L’interesse per Raspadori in casa giallorossa non è nuovo: la Roma aveva già provato ad acquistarlo lo scorso gennaio, ma è soprattutto Gian Piero Gasperini a spingere con convinzione. Il tecnico giallorosso lo aveva esplicitamente chiesto all’Atalanta nel gennaio del 2024 ed è convinto che possa calarsi perfettamente nel suo sistema di gioco grazie alla sua velocità, capacità di fraseggio e abilità nell’uno contro uno.
Raspadori, la concorrenza di Sarri e le condizioni economiche
Mentre la Roma osserva e spera che l’Atletico Madrid possa venire incontro in qualche modo, Sarri lo sogna per la sua Lazio. Il tecnico biancoceleste lo aveva desiderato già in estate, quando il mercato rimase bloccato, e lo vedrebbe come un elemento ideale per il suo attacco. Tuttavia, per accogliere Raspadori già a gennaio, la Lazio dovrebbe necessariamente fare cassa con la cessione di giocatori come Isaksen, Cancellieri o lo stesso Castellanos. Sebbene Lotito abbia un accordo con Insigne, Sarri ha chiarito di avere altre priorità.
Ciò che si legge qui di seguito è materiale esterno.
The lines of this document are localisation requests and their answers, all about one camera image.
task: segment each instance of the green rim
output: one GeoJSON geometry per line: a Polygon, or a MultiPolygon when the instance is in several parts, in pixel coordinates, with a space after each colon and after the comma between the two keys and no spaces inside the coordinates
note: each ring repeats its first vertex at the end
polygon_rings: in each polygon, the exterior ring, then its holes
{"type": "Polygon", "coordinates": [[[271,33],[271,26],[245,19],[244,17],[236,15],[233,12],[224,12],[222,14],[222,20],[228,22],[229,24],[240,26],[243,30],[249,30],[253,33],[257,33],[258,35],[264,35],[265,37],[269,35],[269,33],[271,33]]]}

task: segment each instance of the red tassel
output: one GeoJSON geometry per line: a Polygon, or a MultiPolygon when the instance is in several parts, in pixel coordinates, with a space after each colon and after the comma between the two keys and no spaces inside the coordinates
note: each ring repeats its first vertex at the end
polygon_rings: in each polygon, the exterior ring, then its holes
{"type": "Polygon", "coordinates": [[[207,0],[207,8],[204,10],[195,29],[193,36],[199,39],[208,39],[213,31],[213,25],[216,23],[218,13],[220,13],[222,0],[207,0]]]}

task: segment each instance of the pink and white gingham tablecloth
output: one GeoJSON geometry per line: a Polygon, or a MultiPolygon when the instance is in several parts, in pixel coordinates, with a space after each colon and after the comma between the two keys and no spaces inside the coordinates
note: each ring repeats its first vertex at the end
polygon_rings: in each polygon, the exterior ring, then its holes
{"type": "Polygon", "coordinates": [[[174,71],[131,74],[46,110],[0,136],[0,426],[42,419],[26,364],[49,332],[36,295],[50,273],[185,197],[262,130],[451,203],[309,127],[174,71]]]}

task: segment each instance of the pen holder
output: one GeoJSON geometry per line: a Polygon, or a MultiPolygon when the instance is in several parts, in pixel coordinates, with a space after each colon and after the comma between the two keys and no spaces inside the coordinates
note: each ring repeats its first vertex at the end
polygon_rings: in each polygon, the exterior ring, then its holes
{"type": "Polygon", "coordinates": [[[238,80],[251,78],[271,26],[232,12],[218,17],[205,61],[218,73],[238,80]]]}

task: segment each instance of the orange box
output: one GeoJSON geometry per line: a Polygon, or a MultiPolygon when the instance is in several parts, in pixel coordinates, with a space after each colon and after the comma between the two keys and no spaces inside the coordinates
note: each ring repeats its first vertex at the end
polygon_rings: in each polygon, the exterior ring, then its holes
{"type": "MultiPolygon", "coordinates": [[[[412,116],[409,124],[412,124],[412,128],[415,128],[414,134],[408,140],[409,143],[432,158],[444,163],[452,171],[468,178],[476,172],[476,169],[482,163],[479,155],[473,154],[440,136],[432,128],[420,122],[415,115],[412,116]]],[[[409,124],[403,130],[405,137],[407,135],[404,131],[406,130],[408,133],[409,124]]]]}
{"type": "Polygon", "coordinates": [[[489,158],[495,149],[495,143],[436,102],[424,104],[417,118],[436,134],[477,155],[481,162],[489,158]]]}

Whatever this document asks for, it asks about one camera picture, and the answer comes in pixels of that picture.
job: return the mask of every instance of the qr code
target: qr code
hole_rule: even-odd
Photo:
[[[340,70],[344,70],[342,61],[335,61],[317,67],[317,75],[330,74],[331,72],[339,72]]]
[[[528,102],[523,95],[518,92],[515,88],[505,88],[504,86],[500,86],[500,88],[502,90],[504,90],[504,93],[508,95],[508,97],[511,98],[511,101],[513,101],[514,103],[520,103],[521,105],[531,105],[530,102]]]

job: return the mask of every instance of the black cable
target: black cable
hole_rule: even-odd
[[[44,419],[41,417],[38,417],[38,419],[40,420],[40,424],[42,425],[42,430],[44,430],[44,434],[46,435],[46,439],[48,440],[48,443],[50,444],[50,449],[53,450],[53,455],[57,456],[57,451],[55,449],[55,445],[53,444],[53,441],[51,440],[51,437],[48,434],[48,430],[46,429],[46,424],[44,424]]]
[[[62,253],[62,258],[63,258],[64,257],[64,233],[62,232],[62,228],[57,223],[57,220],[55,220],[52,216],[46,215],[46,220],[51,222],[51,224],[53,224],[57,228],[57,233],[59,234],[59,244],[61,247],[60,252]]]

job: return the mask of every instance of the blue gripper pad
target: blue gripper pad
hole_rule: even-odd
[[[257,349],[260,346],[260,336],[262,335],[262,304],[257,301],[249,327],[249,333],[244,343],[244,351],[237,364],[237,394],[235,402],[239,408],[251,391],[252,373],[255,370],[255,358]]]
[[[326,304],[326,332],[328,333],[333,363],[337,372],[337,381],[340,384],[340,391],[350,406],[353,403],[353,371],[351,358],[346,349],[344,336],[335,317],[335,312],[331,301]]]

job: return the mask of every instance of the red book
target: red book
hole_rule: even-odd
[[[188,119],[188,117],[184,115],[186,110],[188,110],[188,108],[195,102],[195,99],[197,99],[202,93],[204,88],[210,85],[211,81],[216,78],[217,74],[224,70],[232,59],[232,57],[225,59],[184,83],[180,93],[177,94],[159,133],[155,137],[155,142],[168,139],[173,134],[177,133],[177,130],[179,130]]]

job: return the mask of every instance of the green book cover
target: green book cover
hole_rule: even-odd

L’Atletico Madrid ha pagato Raspadori 22 milioni di euro e per strapparlo ai Colchoneros servirà uno sforzo economico non indifferente. A determinate condizioni, tra Roma e Lazio potrebbe dunque scatenarsi un vero e proprio derby di mercato per assicurarsi l’attaccante in cerca di riscatto.